As an adjunct to the sale of bitters, the Iler’s created a distillery and a wholesale liquor business. In the spring of 1865, the Ilers bought and prepaid for a shipment of bourbon from Kentucky. Through an unexplained stroke of luck, the federal tax on alcohol changed while the bourbon was in transit, which somehow magically increased the value of the shipment by a breathtaking $36,000, instantly making Peter Iler a wealthy man.
Meanwhile, in 1866, the short-lived Willow Springs Distillery of Council Bluffs, Iowa was closed by the federal government for nonpayment of taxes. Iler, along with James Megeath and John McCormick, bought Willow Springs at auction and moved it across the Missouri River to Omaha to 209 Hickory Street, making it the first distillery in Nebraska. The Iler brothers moved to Omaha the next year, set up their offices at 233 Farnam Street, and by 1871 were making 6,000 to 7,000 gallons of alcohol per day or 1,250,000 gallons a year. In 1868, we see the first advertising for American Life Bitters using the Omaha, Nebraska locale.
Peter Iler eventually became a multi-millionaire who built the nation’s third-largest pre-prohibition distillery as well as financed other major business enterprises. His Omaha building was described as follows:
“Mr. P. E. Iler has erected a very handsome four-story brick block, sixty-six feet front and 182 feet, on the north side of Harney street, nearly opposite the Millard Block, between Eleventh and Twelfth streets. The front is of cut stone and pressed brick, the architectural appearance of which is very handsome. The building has water connections throughout and is supplied with hydraulic elevators. It was built especially for wholesale business, the west twenty-two feet being occupied as a wholesale liquor establishment, and the east forty-four feet being occupied by a wholesale hardware firm. Each is provided with commodious and elegant business offices. The cost of the building was $40,000. The firm of Iler & Co. is now composed of Peter E. Iler and Joseph D. Iler.”
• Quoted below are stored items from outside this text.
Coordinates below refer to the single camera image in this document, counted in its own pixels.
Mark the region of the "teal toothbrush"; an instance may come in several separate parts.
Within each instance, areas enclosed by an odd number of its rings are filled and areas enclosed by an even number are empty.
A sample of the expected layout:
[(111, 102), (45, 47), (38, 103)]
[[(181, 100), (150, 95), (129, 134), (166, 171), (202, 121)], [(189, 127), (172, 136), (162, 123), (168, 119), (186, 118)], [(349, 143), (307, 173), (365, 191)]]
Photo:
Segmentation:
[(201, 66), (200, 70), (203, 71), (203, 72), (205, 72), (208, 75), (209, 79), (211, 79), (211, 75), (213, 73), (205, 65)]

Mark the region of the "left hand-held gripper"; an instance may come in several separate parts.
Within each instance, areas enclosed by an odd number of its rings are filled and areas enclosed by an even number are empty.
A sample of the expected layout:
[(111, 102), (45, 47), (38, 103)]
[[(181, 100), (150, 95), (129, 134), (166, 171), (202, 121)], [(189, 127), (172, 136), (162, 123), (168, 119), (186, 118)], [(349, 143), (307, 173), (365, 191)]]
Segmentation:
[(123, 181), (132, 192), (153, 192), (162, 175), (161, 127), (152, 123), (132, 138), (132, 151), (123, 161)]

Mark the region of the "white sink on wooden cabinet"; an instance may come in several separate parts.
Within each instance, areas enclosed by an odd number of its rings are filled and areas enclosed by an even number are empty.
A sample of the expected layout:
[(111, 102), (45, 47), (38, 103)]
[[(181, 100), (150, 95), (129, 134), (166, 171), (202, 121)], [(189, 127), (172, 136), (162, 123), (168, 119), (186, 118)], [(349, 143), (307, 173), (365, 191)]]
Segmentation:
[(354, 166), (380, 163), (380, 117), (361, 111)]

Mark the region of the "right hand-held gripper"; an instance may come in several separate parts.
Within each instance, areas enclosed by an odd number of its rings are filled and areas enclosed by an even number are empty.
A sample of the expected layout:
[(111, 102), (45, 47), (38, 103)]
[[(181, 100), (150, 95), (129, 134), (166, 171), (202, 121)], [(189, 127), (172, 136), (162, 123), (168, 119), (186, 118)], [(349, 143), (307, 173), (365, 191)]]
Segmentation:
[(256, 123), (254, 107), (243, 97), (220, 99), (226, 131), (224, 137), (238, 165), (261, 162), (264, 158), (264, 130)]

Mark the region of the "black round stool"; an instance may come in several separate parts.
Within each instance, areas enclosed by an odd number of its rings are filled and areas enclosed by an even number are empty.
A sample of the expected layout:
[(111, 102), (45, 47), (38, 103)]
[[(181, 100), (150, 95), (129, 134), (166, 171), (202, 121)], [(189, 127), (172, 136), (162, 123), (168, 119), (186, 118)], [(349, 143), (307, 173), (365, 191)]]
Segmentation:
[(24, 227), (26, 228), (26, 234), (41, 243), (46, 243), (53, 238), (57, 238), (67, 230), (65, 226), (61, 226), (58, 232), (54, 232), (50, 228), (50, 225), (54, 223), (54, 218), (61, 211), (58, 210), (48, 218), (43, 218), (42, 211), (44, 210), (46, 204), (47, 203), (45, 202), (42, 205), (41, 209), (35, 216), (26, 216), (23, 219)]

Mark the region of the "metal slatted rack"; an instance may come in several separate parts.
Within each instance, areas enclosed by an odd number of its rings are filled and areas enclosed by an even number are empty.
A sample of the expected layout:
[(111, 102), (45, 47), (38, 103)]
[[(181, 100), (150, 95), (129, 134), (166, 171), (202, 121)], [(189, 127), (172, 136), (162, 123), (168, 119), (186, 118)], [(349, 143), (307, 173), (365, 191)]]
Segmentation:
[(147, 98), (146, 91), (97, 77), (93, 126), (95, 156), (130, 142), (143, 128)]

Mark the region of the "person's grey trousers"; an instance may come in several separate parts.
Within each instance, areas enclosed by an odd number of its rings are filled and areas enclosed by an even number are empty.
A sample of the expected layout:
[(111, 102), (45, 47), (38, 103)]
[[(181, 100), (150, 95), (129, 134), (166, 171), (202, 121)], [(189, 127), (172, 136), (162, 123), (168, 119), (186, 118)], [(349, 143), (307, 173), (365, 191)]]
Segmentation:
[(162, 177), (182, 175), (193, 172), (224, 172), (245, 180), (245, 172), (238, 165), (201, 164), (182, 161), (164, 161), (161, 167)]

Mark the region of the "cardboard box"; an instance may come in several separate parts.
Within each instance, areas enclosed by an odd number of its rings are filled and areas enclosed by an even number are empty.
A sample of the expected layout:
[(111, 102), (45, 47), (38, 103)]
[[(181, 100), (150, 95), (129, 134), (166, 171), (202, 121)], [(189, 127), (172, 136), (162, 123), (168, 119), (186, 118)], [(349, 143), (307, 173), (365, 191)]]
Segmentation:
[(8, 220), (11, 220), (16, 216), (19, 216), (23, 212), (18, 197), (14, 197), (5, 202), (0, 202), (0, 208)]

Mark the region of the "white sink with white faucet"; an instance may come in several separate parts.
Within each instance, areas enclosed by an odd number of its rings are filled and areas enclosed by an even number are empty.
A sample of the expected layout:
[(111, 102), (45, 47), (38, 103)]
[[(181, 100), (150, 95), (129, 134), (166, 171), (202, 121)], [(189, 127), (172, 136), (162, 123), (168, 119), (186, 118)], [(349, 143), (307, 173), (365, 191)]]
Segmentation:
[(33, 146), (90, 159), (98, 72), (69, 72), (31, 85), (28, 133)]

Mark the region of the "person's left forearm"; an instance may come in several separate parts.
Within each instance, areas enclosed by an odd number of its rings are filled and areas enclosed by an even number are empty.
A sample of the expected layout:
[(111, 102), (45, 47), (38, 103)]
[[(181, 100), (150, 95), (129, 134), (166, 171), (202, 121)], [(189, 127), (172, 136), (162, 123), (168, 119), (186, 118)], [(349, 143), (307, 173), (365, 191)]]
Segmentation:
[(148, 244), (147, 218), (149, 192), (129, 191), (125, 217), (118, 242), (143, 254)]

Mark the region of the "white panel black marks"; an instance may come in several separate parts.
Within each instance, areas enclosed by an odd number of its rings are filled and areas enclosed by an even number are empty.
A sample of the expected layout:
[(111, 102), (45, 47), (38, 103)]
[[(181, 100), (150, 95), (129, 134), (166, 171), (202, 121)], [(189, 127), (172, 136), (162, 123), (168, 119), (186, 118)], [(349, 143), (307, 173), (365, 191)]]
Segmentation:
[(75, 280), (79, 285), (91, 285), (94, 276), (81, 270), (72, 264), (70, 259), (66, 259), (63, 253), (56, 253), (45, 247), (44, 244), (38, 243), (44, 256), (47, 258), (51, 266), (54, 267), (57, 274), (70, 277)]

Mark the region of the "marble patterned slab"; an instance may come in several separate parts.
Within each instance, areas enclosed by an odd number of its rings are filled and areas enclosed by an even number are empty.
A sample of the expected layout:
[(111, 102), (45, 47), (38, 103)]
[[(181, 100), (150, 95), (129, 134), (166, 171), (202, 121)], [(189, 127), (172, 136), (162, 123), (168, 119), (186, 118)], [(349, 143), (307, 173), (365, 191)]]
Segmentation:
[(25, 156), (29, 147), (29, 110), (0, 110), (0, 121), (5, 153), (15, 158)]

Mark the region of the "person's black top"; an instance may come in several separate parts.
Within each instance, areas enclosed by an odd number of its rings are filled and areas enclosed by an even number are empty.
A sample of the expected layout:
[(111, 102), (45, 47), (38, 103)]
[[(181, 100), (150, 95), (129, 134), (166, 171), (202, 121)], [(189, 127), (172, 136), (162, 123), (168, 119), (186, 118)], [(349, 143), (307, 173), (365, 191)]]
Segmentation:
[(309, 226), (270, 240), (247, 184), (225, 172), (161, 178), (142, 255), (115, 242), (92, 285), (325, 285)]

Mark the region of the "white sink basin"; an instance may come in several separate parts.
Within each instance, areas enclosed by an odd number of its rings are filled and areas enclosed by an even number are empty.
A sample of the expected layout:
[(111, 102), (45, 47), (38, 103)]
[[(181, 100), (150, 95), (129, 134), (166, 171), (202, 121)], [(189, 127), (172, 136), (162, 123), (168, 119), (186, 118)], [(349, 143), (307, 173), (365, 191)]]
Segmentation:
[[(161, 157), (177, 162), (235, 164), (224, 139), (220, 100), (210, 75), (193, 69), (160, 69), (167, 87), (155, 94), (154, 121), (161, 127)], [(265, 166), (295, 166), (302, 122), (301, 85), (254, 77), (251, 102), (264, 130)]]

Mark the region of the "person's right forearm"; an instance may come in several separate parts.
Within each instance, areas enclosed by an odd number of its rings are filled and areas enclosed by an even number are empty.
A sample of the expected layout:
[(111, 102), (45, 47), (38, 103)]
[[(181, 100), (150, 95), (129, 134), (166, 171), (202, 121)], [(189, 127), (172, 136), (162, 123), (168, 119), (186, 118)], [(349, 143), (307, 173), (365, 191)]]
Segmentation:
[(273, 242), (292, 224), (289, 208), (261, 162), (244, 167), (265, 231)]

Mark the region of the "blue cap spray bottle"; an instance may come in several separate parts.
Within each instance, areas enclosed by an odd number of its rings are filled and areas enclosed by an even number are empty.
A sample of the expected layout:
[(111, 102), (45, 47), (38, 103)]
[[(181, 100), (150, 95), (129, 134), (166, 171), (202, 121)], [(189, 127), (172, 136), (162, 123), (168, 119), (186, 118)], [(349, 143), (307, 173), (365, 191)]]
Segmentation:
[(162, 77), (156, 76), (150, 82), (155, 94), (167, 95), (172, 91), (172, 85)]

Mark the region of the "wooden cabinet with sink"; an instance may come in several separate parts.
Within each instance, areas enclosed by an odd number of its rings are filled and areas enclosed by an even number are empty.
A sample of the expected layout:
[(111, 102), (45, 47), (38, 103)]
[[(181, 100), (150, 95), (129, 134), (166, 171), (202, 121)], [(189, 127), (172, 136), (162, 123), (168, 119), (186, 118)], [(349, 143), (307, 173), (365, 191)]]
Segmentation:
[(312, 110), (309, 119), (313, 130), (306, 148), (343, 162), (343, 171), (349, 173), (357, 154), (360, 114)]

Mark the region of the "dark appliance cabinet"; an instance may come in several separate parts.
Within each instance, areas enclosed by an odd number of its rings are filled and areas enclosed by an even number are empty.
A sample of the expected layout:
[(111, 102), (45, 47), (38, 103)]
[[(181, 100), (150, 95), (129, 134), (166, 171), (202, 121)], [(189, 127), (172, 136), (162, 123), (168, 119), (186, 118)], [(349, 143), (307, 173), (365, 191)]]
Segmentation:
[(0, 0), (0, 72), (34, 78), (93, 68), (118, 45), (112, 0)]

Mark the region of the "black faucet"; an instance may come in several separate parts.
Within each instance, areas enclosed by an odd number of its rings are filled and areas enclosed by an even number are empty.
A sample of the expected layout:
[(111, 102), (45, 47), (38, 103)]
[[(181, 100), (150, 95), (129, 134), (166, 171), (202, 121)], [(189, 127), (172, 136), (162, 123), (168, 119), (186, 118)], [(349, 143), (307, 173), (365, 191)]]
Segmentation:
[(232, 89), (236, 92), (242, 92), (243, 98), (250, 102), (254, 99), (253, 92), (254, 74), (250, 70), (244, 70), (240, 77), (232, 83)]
The Carlyn Ring and W.C. Ham listing in Bitters Bottles is as follows:
A 48 AMERICAN LIFE ( au ) / BITTERS ( ad ) // P.E. ILER ( au ) / MANUFACTURER / OMAHA, NEB. // AMERICAN LIFE / BITTERS // f //
8 7/8 x 3 1/8 x 2 ½ (5 ¾)
Rectangular cabin, Amber, LTC, Applied mouth, Extremely rare
Example dug in Mineral Hill, Nevada, 1981
A 49 AMERICAN LIFE ( au ) / BITTERS ( ad ) // P.E. ILER ( au ) / MANUFACTURER / TIFFIN, OHIO // AMERICAN LIFE / BITTERS // f //
8 7/8 x 3 1/8 x 2 ½ (5 ¾)
Rectangular cabin, LTC, Applied mouth, Amber; rare, Yellow with olive tone, Extremely rare
Primary Image: American Life Bitters bottle imaged by the FOHBC Virtual Museum Midwest studio by Alan DeMaison.
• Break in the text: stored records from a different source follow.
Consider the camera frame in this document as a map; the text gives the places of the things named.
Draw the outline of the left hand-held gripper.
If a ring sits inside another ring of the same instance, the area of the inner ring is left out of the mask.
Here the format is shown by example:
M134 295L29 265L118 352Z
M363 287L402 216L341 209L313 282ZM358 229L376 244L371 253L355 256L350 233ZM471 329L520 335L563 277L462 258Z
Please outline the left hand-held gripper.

Support Image: Auction Lot 13: “AMERICAN / LIFE BITTERS – P.E. ILER / MANUFACTURER / TIFFIN, OHIO – AMERICAN / LIFE BITTERS”, (Ring/Ham, A-49), Ohio, ca. 1865 – 1875, light to medium yellow with olive tone cabin, 9 1/8”h, smooth base, applied tapered mouth. About perfect (a tiny spot of roughness is on the tip of a lower log). A rarely offered bottle in amber, but one of only a very few known to exist in this coloration! For those lucky enough to own an amber example, imagine this one sitting on a shelf next to it! Mary Ballentine Collection. – Jim Hagenbuch, Glass Works Auctions | Auction #143
Support: Reference to Bitters Bottles by Carlyn Ring and W. C. Ham. Use of Bitters illustration courtesy Bill Ham
Support: Reference to Peter Iler: “The Restless Mind of a Capitalist”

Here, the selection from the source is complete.